Today is the day. Back in October, we featured Lindsey Meyers, one of the strongest, most interesting women we know, and even then we knew we’d have to post the rest of her interview to share all her wisdom.
Lindsey is an artist, mother of two and owner of Beauty and Brawn Art Gallery & Think Space in Chicago. When we chatted, we talked about everything from her business to her thoughts on art and women in the workplace. The last part is what I want to share with you today.
Lindsey and I were talking about how oftentimes, it’s a man’s world out there. And that as much as we don’t want to emphasize the differences between women and men, it can happen anyway. In this part of the conversation, I was telling her that a lot of the people we interview really like that we focus on women for People with Panache. She agreed.
Lindsey Meyers: Since the beginning of time, if the men are off hunting and gathering, the women are holding down the fort. They’ve got it all worked out, whether they’re a cavewoman or a woman today. But you find you’re always up against men anyway; it’s definitely a man’s world and you’re always separated as a “female” business owner.
People with Panache: I know, I’ve been struggling with that because I love that we’re featuring women but I don’t want it to sound like you’re awesome because you’re women. I don’t want to make the distinction. You’re awesome because you’re doing something you’re passionate about… and you just so happen to be women.
LM: Yeah, and I don’t think that’s ever going to change. Or it’s going to take a long time. Do you know how many men I meet who shake my hand like a fish? I’m like ew. I’m going to go in there and even if I’ve had to do 20 pushups before I get in that room, I’m going to take you on as a man. Because we are totally still, no matter what, sexualized instantaneously.
PWP: And it doesn’t necessarily bother me until it’s obvious I am respected less because I am a woman. Sex and respect aren’t necessarily mutually exclusive. But it can make doing business more difficult than it needs to be.
LM: That’s a tough one to come up against. Even in the logistics of opening a business, people consider you a minority as a woman, so there’s minority funding but there are very few options out there for women business owners to get together and to get operating capital.
PWP: What do you think the differences are between women and men in positions of power?
LM: Men in power are so different than women in power. Men butt up against each other instead of help each other. It’s silly because many women just have a centeredness. This really primal part of us that’s nurturing and creative like both the soft and the hard; like you have a hockey stick and a tutu. That’s kind of how I was raised and how my girls are. To be fierce like that, hence beauty and brawn. I don’t want to be frail. Male or female, I want to go head to head with anybody that’s going to come in my way.

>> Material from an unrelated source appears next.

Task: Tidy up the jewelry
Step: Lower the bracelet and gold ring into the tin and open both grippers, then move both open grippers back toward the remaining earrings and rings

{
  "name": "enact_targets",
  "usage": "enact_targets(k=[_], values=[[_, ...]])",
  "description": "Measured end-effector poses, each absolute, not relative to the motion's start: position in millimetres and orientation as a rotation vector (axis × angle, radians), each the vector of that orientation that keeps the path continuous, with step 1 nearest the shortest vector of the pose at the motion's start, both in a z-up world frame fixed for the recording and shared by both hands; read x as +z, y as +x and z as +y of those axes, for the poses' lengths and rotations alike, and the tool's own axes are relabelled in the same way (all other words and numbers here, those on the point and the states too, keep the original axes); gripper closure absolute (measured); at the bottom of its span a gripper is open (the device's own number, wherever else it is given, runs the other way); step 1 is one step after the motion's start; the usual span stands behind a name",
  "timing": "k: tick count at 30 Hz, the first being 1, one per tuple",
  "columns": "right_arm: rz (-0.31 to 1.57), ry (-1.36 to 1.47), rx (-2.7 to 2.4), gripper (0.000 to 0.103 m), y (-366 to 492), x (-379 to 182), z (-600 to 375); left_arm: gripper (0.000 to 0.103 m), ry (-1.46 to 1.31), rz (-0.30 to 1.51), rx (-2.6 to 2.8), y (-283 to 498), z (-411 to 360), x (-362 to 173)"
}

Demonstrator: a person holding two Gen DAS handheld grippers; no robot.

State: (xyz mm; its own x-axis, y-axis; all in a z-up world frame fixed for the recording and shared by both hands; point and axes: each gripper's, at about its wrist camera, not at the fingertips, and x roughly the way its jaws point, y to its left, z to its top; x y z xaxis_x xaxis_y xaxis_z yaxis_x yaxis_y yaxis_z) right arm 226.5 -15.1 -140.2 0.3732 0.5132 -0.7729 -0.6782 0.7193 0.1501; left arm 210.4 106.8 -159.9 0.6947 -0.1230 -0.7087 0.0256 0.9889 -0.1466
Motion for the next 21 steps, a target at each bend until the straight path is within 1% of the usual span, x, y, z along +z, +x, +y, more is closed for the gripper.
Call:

PWP: You are so tough! I love that you’ll fight for what you want but are still yourself. Because at the same time, no matter what the perception is, I don’t think women need to change who they are or become something different to work with anyone of any gender.
LM: Exactly, you should be able to do your thing while being as feminine as you want at the same time. I don’t feel like I need to wear a manly power suit to look as powerful as a man. No, I’m going to wear some amazing heels. That’s the thing, I’m raising two daughters. They look at what people are wearing, and I tell them they can show a little cleavage—be beautiful, be sexy—but to figure themselves out first. We should be able to go put on gorgeous heels and be seen as strong and empowered and not be wearing a tie.
Another thing that I explore in my work all the time is the workload women have historically taken on. Nobody really gave us an option. It’s been a dialogue with a lot of the women I know lately because whether they’re married or single, the woman is doing triple-load. I don’t know if society is condoning this, but women in public have dumbed themselves down almost. They feel like they need to. I don’t watch television, but when I do… I just can’t believe what people are willing to intake. I think it has a negative effect. How many women role models do we really have? Most of the art gallery owners… if they’re women, then they’re not the artist. They might run the business, but they don’t do both. But I don’t want to say this is all pro-women, I mean I like men.
“Be strong, be beautiful, be educated.”
PWP: Yeah, it annoys me when women say they hate men. No you don’t, you can’t just hate men. You can hate specific men! But you can’t hate all men.
LM: You can hate the way they behave! I’ve mellowed in my old age about things like that or things in business that used to really bother me. I just do my own thing. I’m sure when you go out, you see gaggles of women whose sole purpose that night is to get the attention of men. No, go out and look beautiful for yourself. Easier said than done right?
PWP: I know, but it’s so hard because I can see both sides. And it’s hard to tell sometimes if I’m being me or if I’m influenced by what’s around me. So I often have to stop and think, no, this is what I believe.
LM: Yeah and I’m not buying this bullshit about like oh men are scared of an intelligent strong woman. Well then he’s a pussy. Let him be scared. Sorry, I cuss like a sailor.
PWP: I agree! What’s your best advice for any woman of any age?
LM: Be strong, be beautiful, be educated. Go out there. Be yourself in the world before you’re anything to anybody else. It’s not easy, but it’s still the most important thing.